**What is expected:**
Keep only the lines of the data below that contain "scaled", and copy them.

**Data supplied:**
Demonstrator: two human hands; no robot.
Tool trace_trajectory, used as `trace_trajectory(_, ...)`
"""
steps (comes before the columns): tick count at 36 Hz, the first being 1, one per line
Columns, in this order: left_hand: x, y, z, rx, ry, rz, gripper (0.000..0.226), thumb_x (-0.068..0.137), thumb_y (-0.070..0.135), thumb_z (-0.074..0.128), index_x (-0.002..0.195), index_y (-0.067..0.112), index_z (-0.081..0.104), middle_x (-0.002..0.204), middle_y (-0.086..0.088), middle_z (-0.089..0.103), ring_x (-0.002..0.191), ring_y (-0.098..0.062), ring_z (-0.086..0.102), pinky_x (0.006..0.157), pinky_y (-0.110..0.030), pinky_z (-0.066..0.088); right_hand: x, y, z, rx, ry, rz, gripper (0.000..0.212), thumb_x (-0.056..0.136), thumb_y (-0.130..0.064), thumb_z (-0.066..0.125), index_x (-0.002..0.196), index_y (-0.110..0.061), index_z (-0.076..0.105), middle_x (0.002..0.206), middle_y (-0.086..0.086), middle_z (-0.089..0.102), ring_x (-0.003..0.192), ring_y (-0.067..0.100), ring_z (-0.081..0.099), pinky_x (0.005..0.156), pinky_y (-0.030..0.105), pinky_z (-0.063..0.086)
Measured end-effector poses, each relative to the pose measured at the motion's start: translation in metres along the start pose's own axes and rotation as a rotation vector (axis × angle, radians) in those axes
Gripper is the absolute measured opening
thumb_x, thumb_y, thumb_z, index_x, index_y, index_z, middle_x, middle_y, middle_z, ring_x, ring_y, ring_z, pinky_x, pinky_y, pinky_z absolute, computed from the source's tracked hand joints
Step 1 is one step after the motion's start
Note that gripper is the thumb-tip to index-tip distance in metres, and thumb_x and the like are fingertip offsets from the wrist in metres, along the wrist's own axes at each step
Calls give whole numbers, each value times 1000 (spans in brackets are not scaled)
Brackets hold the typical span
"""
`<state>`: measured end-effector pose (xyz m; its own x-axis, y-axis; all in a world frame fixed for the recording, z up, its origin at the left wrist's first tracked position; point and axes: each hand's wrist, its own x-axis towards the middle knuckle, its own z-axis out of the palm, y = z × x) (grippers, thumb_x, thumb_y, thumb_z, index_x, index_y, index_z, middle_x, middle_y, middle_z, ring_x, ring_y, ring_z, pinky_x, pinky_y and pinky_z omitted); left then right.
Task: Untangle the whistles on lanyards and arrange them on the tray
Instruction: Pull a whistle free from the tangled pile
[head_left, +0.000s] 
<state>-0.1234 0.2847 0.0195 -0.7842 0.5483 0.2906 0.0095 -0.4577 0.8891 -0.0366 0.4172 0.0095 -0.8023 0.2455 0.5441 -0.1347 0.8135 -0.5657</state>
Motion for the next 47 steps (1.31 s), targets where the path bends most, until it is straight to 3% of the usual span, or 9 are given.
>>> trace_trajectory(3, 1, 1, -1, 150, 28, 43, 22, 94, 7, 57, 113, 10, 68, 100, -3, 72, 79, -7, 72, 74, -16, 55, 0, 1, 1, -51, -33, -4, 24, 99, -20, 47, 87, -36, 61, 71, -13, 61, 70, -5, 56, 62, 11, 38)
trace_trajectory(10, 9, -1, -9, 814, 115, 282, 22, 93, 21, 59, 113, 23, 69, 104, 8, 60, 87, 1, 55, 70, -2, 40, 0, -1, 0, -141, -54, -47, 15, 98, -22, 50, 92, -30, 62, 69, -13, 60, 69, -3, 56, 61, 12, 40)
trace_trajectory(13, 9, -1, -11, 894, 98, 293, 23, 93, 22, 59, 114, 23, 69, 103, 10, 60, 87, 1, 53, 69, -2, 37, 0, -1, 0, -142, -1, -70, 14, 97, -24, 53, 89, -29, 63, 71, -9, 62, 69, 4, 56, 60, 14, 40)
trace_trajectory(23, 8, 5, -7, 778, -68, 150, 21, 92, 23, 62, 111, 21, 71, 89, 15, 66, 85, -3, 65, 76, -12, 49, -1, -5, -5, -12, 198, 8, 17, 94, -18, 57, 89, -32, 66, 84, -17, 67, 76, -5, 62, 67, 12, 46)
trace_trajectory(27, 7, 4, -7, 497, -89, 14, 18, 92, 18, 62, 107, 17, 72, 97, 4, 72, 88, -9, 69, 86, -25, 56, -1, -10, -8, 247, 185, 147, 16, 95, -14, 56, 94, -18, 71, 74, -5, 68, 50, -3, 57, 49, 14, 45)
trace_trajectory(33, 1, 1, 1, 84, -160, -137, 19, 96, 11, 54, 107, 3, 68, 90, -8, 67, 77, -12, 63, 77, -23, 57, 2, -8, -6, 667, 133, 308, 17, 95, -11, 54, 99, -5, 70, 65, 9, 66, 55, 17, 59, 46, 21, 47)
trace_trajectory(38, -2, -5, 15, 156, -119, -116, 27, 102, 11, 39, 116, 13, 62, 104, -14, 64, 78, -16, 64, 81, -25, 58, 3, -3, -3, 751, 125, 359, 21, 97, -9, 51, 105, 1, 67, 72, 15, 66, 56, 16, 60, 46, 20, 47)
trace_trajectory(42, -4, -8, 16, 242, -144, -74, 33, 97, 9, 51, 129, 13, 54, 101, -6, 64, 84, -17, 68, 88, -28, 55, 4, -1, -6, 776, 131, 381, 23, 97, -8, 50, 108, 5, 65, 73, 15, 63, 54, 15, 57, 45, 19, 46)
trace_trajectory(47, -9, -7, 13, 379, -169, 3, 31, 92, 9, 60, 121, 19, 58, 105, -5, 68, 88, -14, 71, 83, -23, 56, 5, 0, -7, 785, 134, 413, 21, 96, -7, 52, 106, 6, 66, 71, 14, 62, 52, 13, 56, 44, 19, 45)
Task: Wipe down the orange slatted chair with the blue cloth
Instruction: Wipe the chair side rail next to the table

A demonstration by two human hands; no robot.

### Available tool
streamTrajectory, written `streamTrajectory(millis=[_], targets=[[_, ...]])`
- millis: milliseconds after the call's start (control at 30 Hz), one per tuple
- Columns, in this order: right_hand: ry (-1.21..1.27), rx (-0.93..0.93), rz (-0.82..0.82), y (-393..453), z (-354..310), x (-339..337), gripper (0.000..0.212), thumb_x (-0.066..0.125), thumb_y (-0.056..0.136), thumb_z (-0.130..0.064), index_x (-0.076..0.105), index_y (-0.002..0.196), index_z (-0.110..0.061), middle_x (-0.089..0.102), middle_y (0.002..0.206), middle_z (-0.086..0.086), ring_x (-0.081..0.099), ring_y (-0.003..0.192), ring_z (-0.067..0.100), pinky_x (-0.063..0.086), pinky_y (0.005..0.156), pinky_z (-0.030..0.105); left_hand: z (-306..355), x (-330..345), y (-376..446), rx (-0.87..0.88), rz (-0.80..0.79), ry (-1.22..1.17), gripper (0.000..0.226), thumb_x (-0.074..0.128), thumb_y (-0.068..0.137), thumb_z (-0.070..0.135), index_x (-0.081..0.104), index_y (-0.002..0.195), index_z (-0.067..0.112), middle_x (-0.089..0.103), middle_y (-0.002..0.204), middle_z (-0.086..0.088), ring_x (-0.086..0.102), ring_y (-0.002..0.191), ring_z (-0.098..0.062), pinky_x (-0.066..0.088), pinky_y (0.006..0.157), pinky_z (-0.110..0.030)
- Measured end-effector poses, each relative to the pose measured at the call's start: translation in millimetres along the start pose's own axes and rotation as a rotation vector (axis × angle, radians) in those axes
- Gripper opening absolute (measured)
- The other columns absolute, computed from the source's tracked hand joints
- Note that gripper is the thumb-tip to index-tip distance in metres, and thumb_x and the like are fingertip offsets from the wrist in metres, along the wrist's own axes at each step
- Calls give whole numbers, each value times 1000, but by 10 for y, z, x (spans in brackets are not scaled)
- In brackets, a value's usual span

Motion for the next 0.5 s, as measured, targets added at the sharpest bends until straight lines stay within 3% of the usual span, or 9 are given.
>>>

**Answer box:**
Calls give whole numbers, each value times 1000 (spans in brackets are not scaled)
- Calls give whole numbers, each value times 1000, but by 10 for y, z, x (spans in brackets are not scaled)

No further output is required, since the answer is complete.